§ **What you should do**:
Copy each line of the records below that mentions the word "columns".

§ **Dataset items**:
########################################

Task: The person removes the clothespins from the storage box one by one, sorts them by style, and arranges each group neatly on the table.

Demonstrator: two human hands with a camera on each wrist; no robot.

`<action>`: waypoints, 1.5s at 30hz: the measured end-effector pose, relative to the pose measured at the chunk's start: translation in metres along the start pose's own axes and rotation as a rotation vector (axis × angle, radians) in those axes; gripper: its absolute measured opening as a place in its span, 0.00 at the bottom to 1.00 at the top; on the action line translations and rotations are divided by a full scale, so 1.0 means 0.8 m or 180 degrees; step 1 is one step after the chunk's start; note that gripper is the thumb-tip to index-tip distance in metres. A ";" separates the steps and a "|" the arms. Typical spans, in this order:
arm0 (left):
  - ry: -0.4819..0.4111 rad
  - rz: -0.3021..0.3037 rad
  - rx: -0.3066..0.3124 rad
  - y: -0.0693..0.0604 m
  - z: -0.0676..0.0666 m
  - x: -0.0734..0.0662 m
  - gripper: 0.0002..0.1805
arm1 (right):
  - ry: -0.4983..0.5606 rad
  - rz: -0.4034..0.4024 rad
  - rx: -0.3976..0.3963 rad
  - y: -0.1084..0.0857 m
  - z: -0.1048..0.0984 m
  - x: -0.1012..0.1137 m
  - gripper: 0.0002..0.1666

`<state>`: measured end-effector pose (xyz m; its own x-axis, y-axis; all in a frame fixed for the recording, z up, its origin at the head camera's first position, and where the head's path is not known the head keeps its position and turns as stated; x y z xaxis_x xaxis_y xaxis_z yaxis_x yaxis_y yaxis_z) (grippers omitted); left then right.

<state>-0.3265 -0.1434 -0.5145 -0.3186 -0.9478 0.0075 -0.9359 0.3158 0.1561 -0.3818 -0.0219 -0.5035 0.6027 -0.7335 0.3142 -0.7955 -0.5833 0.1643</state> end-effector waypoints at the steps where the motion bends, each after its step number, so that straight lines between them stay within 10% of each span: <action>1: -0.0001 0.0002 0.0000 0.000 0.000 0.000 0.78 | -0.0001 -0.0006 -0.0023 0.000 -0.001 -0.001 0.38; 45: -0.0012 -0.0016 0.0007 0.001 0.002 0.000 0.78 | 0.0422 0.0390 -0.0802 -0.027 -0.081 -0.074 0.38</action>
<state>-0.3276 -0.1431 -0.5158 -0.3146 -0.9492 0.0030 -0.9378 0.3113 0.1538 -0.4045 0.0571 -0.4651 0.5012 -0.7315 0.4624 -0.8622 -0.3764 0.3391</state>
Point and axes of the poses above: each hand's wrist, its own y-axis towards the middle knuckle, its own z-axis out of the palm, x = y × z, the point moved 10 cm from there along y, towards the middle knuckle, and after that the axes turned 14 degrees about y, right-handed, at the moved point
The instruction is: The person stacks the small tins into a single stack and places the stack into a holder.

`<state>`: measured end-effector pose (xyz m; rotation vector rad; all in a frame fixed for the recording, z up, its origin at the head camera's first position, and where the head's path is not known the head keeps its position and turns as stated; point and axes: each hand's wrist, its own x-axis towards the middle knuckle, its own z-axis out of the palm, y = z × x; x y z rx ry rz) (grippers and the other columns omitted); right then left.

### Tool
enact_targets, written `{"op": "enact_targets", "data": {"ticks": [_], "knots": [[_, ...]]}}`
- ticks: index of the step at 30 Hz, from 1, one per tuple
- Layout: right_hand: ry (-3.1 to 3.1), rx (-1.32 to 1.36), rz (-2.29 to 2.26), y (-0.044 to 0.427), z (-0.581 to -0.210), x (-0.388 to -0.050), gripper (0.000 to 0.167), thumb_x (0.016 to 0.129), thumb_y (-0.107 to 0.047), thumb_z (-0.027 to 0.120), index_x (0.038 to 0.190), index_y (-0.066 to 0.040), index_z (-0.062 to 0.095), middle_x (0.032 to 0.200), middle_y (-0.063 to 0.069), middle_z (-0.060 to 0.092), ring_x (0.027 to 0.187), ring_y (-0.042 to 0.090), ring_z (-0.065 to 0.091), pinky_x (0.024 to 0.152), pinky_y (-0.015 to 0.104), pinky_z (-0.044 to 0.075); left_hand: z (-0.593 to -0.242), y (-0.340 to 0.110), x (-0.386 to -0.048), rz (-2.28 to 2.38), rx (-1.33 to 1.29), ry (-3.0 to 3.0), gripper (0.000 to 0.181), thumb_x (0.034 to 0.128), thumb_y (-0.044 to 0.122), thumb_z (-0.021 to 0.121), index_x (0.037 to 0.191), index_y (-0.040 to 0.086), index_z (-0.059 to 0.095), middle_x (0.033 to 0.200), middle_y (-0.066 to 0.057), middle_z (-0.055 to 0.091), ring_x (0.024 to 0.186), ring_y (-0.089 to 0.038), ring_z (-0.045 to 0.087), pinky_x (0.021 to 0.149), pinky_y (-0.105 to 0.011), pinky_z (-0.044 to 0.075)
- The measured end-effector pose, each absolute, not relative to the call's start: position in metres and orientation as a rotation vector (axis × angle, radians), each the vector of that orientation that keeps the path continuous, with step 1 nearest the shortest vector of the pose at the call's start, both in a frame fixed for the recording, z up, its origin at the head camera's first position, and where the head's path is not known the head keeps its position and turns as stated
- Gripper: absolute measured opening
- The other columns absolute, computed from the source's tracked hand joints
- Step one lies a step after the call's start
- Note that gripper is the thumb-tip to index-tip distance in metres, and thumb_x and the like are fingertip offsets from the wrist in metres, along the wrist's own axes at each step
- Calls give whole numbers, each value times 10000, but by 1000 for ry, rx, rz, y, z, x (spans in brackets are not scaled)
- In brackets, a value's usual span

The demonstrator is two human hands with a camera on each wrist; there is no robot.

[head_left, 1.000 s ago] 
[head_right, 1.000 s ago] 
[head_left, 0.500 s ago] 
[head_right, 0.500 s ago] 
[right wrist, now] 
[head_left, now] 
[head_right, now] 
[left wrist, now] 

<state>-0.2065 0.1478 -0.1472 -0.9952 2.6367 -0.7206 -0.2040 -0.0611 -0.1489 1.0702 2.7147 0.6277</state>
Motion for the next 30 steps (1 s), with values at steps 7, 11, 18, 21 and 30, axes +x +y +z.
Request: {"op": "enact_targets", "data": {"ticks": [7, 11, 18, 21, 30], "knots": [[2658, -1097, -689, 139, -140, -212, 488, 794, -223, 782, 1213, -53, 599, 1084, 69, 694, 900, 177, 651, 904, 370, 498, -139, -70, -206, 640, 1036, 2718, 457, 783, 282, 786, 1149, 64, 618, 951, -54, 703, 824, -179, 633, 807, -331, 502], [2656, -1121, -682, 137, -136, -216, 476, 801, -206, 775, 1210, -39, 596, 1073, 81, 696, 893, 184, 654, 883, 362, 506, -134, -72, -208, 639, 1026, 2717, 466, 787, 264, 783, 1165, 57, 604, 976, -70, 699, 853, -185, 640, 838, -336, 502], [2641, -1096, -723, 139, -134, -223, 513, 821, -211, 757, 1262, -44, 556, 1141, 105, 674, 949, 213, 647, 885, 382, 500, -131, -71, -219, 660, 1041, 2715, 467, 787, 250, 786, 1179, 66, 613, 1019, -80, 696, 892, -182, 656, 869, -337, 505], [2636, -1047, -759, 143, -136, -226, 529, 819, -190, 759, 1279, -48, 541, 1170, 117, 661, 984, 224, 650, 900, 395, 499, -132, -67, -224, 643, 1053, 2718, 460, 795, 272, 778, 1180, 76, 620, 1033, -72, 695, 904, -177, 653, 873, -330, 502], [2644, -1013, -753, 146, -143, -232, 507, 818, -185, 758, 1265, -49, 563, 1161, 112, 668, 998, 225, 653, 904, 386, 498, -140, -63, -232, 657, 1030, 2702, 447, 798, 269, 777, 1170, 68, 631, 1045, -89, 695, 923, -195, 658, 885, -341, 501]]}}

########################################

§ **Result of this task**:
`<state>`: measured end-effector pose (xyz m; rotation vector rad; all in a frame fixed for the recording, z up, its origin at the head camera's first position, and where the head's path is not known the head keeps its position and turns as stated; point and axes: each hand's wrist, its own x-axis towards the middle knuckle, its own z-axis out of the palm, y = z × x; x y z rx ry rz) (grippers and the other columns omitted); right then left.
- The other columns absolute, computed from the source's tracked hand joints

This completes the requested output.